Brief: Between the line containing "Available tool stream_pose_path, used" and the line containing "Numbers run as" lies a run of lines; give that run again exactly, with both of those lines, and nothing else from the entries below.

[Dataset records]
⁂

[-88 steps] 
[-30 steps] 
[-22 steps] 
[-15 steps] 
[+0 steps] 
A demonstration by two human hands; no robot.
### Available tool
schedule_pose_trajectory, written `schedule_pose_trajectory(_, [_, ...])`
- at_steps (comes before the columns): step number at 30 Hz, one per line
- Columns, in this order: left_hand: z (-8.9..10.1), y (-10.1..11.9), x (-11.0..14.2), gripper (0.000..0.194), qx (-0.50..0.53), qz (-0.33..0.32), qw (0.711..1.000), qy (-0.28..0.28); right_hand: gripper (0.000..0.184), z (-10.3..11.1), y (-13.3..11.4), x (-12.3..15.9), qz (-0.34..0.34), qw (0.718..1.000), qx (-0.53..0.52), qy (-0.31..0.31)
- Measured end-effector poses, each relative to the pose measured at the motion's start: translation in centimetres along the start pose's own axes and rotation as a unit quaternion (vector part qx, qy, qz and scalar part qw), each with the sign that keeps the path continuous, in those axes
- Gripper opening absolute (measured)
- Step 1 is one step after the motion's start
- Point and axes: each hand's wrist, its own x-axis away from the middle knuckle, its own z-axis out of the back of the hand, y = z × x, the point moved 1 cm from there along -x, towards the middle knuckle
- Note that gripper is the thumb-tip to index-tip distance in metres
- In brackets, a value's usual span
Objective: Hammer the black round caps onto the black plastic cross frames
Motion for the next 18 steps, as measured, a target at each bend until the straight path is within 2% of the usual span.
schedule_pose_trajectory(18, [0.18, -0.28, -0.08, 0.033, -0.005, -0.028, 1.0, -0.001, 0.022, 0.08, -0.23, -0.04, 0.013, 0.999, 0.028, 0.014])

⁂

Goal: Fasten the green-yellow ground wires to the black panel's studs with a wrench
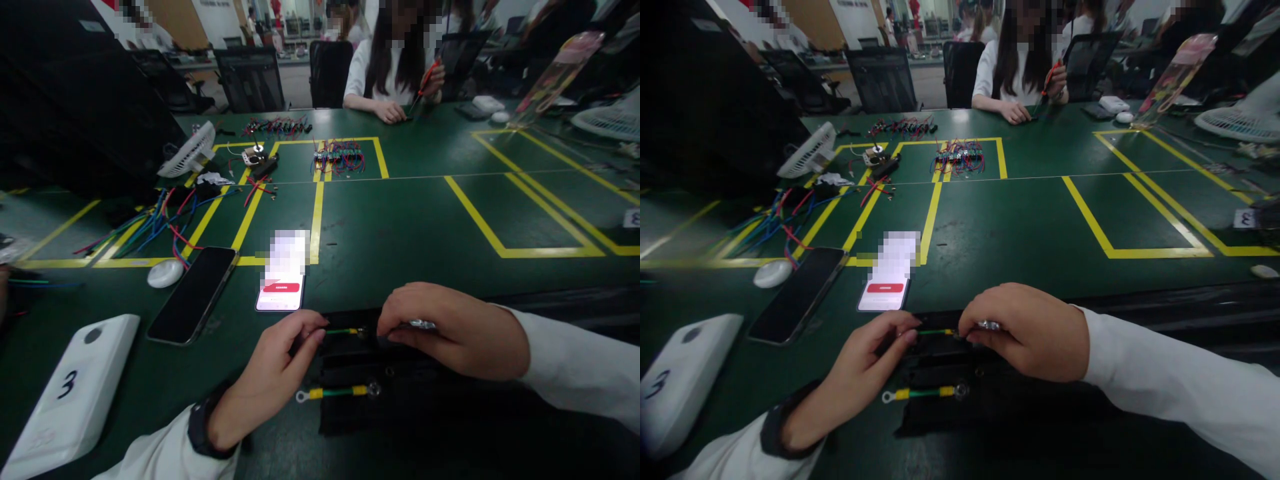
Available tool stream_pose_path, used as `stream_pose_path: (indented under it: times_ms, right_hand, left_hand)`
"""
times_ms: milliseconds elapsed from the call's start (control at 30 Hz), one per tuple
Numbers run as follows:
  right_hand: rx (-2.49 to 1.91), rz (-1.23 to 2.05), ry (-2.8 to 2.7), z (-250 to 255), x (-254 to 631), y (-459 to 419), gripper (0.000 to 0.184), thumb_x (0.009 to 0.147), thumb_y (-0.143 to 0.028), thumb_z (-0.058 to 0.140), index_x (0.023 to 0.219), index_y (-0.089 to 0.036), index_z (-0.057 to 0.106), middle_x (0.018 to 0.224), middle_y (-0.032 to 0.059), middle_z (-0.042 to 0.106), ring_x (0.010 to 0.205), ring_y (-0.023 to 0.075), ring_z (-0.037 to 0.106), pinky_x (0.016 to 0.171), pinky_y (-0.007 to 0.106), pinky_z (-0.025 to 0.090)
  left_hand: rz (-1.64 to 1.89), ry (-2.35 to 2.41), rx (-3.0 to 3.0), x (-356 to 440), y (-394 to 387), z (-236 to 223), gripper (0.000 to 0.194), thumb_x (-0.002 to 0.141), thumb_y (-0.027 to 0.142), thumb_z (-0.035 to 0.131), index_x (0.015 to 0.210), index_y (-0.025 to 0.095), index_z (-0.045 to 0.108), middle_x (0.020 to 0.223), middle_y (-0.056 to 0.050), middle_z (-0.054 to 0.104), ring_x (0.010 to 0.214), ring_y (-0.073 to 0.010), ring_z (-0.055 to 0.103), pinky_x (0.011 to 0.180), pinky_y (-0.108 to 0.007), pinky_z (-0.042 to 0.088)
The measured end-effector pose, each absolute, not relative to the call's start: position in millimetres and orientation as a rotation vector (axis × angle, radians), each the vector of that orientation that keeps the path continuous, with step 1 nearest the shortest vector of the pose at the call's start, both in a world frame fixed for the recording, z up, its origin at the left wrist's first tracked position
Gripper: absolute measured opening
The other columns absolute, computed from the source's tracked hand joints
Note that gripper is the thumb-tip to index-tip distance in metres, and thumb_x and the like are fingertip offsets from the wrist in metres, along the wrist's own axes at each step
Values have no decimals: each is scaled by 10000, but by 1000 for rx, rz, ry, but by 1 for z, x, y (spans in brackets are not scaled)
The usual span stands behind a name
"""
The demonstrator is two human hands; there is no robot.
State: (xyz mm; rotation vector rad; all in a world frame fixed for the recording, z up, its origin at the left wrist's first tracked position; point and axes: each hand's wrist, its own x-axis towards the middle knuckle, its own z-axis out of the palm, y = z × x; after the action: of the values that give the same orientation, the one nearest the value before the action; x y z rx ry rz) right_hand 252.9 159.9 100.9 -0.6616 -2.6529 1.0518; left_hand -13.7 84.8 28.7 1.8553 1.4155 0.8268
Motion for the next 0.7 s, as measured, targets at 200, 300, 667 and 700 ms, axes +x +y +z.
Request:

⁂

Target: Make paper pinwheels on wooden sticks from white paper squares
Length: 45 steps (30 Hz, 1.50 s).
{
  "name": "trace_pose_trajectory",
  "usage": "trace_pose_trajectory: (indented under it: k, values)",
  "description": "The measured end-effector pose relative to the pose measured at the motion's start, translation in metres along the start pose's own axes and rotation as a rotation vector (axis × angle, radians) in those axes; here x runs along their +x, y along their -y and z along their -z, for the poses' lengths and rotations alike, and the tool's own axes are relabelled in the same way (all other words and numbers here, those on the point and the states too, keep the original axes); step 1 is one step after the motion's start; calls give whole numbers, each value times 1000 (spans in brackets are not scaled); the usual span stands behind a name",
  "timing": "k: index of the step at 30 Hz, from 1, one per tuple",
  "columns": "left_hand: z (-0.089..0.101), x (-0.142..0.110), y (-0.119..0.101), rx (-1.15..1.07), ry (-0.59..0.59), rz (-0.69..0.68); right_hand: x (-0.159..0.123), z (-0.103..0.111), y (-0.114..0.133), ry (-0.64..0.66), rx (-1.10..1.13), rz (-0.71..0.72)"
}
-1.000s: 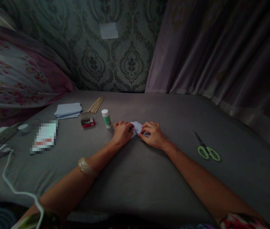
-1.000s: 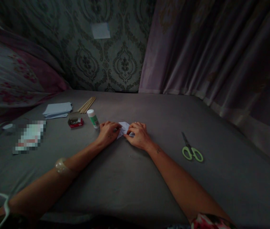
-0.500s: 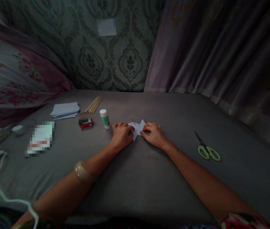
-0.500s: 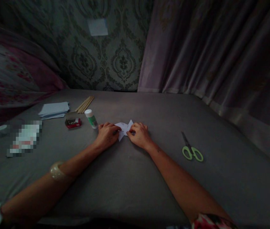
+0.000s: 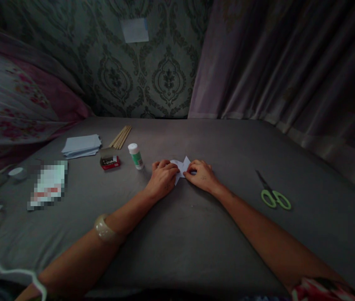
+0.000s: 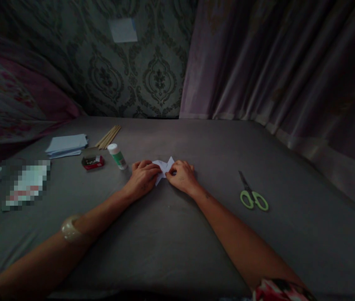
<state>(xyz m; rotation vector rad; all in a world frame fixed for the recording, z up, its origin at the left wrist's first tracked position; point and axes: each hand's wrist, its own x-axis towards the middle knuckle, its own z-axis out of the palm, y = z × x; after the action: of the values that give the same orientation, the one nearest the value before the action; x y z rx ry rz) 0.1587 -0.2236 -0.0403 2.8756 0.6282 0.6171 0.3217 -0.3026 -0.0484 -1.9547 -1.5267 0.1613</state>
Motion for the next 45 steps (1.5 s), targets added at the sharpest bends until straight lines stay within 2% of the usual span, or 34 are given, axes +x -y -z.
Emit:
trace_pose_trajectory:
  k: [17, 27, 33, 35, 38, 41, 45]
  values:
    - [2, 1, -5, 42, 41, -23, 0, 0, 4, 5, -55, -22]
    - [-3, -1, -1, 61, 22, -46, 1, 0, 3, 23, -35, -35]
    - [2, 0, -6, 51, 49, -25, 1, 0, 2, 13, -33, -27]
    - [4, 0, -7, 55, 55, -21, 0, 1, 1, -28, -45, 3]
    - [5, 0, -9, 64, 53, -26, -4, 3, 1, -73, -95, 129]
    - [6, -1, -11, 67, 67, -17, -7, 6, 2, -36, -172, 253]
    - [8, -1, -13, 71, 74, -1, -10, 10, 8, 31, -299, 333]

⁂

Exercise response:
Available tool stream_pose_path, used as `stream_pose_path: (indented under it: times_ms, right_hand, left_hand)`
"""
times_ms: milliseconds elapsed from the call's start (control at 30 Hz), one per tuple
Numbers run as follows:

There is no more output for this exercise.